Could each entry below be written out exactly, with every picture dropped?

^^^^^^^^

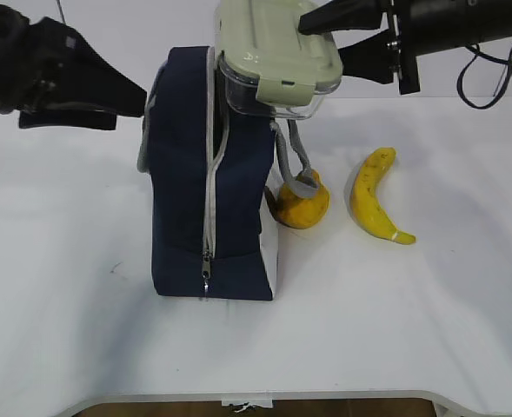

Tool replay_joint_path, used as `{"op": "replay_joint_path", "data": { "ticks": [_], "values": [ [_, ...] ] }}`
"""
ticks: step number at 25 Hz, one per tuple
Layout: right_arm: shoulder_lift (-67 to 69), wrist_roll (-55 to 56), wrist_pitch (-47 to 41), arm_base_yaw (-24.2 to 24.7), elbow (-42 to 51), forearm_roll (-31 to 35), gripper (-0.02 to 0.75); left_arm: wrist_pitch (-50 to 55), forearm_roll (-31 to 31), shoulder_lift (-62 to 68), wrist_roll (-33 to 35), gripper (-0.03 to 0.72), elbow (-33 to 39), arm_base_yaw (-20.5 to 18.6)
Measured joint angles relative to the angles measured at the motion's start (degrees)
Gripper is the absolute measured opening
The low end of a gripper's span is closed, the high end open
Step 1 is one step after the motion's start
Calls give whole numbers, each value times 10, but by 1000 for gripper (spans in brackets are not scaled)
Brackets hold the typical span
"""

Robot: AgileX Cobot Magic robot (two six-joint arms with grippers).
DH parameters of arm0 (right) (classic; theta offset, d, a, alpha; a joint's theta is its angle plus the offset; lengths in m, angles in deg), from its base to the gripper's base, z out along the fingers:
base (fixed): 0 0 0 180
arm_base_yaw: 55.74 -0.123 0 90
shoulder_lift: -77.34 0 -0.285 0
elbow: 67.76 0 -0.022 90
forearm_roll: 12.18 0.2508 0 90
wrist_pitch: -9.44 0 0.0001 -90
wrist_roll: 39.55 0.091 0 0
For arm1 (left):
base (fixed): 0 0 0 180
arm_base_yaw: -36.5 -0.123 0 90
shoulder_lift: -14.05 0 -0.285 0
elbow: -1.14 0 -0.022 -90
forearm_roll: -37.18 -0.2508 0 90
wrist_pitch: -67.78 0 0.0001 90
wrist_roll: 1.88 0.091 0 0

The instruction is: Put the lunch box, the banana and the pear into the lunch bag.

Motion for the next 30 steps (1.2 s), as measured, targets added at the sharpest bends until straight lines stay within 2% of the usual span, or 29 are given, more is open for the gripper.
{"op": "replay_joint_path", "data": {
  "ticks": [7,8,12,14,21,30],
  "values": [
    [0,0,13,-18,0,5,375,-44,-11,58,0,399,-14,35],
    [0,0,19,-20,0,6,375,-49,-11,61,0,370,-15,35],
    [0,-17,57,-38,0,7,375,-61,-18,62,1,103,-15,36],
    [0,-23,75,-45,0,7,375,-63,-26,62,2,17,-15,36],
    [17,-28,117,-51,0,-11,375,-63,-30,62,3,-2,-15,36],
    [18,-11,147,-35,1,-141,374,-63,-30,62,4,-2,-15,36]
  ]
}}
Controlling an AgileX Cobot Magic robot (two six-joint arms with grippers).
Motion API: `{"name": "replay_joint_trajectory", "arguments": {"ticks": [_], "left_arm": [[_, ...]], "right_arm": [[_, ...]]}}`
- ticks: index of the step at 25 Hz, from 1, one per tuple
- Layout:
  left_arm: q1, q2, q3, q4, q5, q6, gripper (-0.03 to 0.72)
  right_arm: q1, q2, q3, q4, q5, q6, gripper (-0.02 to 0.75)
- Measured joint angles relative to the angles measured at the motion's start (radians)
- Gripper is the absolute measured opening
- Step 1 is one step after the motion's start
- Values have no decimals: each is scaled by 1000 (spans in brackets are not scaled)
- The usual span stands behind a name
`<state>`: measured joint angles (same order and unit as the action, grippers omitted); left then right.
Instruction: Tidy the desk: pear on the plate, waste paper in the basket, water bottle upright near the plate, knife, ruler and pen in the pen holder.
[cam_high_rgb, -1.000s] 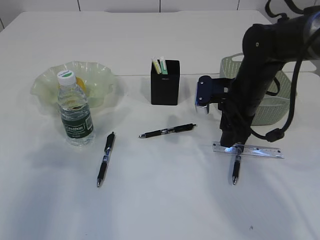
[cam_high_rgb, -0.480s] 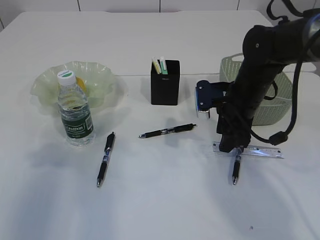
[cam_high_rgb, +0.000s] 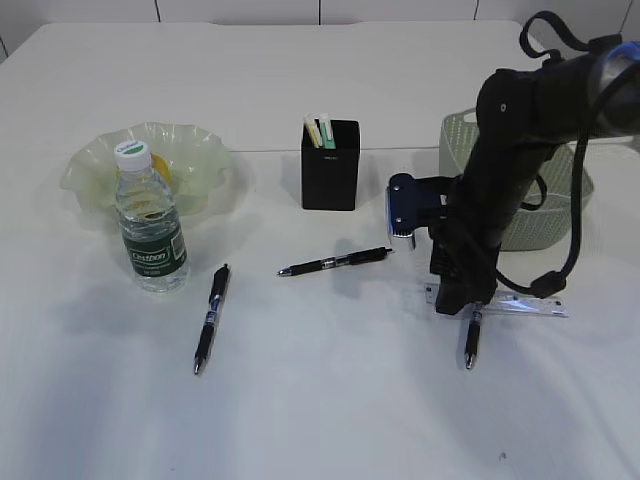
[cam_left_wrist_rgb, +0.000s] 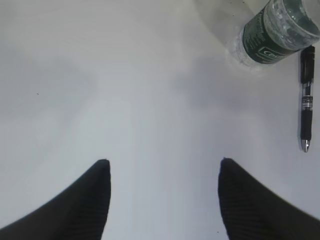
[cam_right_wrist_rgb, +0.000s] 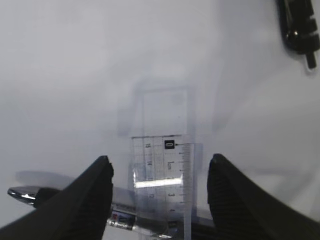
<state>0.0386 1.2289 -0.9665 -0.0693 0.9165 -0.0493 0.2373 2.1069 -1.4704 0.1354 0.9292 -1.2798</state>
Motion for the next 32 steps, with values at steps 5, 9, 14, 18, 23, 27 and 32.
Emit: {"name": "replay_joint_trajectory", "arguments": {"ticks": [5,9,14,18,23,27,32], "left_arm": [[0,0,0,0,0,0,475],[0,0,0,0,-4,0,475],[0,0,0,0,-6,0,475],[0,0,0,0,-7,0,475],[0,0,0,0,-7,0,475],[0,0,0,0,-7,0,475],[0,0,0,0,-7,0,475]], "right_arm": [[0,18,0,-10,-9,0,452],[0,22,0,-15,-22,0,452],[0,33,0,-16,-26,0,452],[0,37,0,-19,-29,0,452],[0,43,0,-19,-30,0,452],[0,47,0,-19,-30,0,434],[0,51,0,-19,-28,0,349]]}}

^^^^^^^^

> [Result of this task]:
Tool replay_joint_path, used as `{"op": "replay_joint_path", "data": { "ticks": [_], "values": [ [_, ...] ] }}`
"""
ticks: step number at 25 Hz, one per tuple
Layout: right_arm: shoulder_lift (-67 to 69), wrist_roll (-55 to 56), wrist_pitch (-47 to 41), arm_base_yaw (-24.2 to 24.7), elbow (-42 to 51), forearm_roll (-31 to 35), gripper (-0.02 to 0.75); left_arm: wrist_pitch (-50 to 55), forearm_roll (-31 to 31), shoulder_lift (-62 to 68), wrist_roll (-33 to 35), gripper (-0.03 to 0.72), elbow (-33 to 39), arm_base_yaw (-20.5 to 18.6)
Measured joint angles relative to the angles measured at the motion's start (degrees)
Gripper is the absolute measured opening
The low end of a gripper's span is closed, the high end open
Step 1 is one step after the motion's start
Calls give whole numbers, each value times 10, but by 1000 for gripper (spans in brackets are not scaled)
Brackets hold the typical span
"""

Robot: AgileX Cobot Magic robot (two six-joint arms with grippers).
DH parameters of arm0 (right) (classic; theta offset, d, a, alpha; a joint's theta is its angle plus the offset; lengths in m, angles in deg), from its base to the gripper's base, z out along the fingers:
base (fixed): 0 0 0 180
arm_base_yaw: 55.74 -0.123 0 90
shoulder_lift: -77.34 0 -0.285 0
elbow: 67.76 0 -0.022 90
forearm_roll: 12.18 0.2508 0 90
wrist_pitch: -9.44 0 0.0001 -90
wrist_roll: 39.55 0.091 0 0
For arm1 (left):
base (fixed): 0 0 0 180
arm_base_yaw: -36.5 -0.123 0 90
shoulder_lift: -14.05 0 -0.285 0
elbow: -1.14 0 -0.022 -90
forearm_roll: -37.18 -0.2508 0 90
wrist_pitch: -67.78 0 0.0001 90
wrist_roll: 1.88 0.091 0 0

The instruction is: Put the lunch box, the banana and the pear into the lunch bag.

Motion for the next 30 steps (1.2 s), as measured, targets added at the sharpest bends until straight lines stay within 2% of the usual span, or 29 are given, more is open for the gripper.
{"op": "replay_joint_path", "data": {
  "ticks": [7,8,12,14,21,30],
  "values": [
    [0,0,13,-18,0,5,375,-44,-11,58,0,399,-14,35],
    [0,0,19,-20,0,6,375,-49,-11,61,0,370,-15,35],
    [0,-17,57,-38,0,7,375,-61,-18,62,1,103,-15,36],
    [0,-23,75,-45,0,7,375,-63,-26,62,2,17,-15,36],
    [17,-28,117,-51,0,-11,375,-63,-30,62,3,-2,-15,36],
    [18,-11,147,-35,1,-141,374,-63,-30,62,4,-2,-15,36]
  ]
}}
Controlling an AgileX Cobot Magic robot (two six-joint arms with grippers).
Motion API: `{"name": "replay_joint_trajectory", "arguments": {"ticks": [_], "left_arm": [[_, ...]], "right_arm": [[_, ...]]}}`
- ticks: index of the step at 25 Hz, from 1, one per tuple
- Layout:
  left_arm: q1, q2, q3, q4, q5, q6, gripper (-0.03 to 0.72)
  right_arm: q1, q2, q3, q4, q5, q6, gripper (-0.02 to 0.75)
- Measured joint angles relative to the angles measured at the motion's start (radians)
- Gripper is the absolute measured opening
- Step 1 is one step after the motion's start
- Values have no decimals: each is scaled by 1000 (spans in brackets are not scaled)
- The usual span stands behind a name
`<state>`: measured joint angles (same order and unit as the action, grippers omitted); left then right.
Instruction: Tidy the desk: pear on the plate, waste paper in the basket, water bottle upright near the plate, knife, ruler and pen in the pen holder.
[cam_high_rgb, -1.000s] 
[cam_high_rgb, -0.480s] 
[cam_high_rgb, +0.000s] 
[cam_left_wrist_rgb, +0.000s] 
[cam_right_wrist_rgb, +0.000s] 
<state>0.0386 1.2289 -0.9665 -0.0693 0.9165 -0.0493 0.2373 2.1069 -1.4704 0.1354 0.9292 -1.2798</state>
Motion for the next 32 steps, with values at steps 5, 9, 14, 18, 23, 27 and 32.
Emit: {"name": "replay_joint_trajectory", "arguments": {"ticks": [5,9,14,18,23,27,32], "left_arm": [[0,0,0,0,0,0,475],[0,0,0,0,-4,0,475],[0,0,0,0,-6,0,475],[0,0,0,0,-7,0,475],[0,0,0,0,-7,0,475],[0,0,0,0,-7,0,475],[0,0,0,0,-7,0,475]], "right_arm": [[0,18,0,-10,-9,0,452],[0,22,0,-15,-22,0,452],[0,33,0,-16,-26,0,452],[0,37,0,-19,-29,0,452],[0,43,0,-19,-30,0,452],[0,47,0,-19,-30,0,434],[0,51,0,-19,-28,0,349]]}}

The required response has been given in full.